- _EXERCISE OBJECTIVE_
Below are some records; output exactly the lines from the line with "1: (586, 128)" to the line with "8: (231, 46)", both ends kept, and nothing more.

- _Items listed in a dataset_

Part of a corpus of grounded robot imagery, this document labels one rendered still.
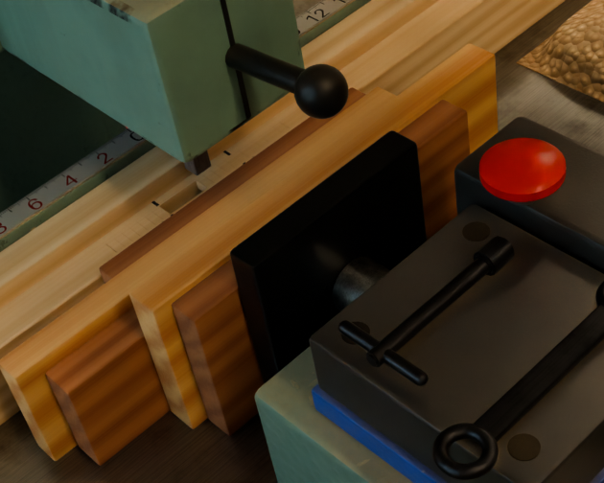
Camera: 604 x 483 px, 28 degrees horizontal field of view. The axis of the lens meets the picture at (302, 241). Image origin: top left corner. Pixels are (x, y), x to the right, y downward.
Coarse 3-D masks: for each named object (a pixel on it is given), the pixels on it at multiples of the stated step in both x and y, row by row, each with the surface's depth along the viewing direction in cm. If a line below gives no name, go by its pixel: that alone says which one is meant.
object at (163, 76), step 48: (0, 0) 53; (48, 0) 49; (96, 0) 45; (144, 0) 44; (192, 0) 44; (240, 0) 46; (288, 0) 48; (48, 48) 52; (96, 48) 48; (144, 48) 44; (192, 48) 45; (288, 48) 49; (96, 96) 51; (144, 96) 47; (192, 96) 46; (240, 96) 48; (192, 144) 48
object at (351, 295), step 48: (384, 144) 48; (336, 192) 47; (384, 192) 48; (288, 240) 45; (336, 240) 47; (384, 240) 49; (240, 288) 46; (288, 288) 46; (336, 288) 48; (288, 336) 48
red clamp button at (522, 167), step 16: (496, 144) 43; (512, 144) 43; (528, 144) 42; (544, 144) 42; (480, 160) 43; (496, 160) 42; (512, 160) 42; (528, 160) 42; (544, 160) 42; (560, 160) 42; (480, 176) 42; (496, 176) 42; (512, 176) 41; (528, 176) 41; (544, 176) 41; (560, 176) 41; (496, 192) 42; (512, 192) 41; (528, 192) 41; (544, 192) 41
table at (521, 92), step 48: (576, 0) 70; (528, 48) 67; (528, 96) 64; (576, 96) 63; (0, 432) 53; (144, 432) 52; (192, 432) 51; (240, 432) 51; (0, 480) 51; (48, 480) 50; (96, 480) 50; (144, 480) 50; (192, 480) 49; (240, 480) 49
...
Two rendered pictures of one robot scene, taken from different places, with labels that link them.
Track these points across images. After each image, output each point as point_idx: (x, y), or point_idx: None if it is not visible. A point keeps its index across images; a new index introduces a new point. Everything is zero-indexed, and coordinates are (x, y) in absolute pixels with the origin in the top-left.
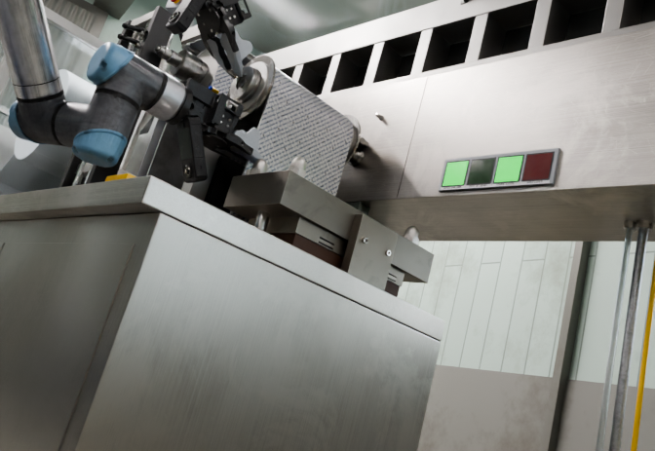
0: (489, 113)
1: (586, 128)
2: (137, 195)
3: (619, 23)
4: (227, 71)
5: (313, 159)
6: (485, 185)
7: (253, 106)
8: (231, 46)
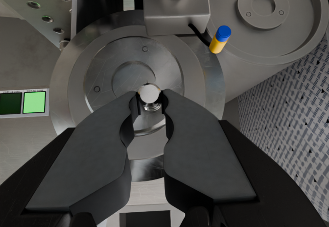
==
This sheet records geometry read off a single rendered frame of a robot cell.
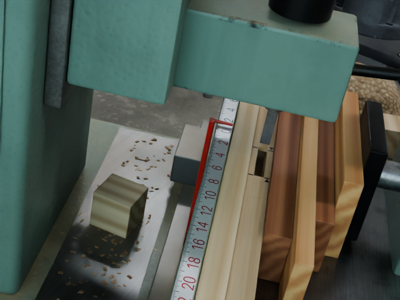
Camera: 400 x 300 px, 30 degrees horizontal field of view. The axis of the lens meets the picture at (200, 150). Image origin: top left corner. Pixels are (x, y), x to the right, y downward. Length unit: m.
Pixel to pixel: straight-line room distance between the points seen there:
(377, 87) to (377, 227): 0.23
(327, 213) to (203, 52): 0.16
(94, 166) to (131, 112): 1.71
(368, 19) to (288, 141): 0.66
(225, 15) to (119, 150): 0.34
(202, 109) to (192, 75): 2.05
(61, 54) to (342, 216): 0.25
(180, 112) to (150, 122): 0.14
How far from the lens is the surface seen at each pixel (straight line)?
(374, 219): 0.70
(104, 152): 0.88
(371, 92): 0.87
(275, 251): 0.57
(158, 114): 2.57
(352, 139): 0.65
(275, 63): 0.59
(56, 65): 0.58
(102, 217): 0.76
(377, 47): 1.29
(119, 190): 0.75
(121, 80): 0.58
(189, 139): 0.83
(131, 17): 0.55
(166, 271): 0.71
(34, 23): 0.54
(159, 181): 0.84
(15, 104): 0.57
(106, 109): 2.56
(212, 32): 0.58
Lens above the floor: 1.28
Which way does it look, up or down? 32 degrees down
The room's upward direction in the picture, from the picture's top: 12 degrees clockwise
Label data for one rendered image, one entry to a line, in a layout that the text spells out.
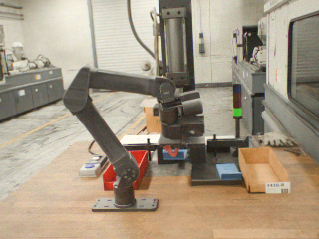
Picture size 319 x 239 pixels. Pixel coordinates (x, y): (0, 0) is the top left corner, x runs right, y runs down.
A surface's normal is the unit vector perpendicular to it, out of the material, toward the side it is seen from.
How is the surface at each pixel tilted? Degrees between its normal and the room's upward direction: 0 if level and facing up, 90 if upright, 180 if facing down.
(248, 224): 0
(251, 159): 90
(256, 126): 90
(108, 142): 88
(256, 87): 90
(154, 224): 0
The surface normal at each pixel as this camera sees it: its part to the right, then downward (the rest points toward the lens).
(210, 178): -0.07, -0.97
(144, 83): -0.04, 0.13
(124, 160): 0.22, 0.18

- _RESPONSE BOX_
1: (586, 128)
2: (137, 195)
3: (619, 23)
4: (227, 71)
5: (313, 159)
6: (485, 185)
7: (253, 106)
8: (231, 46)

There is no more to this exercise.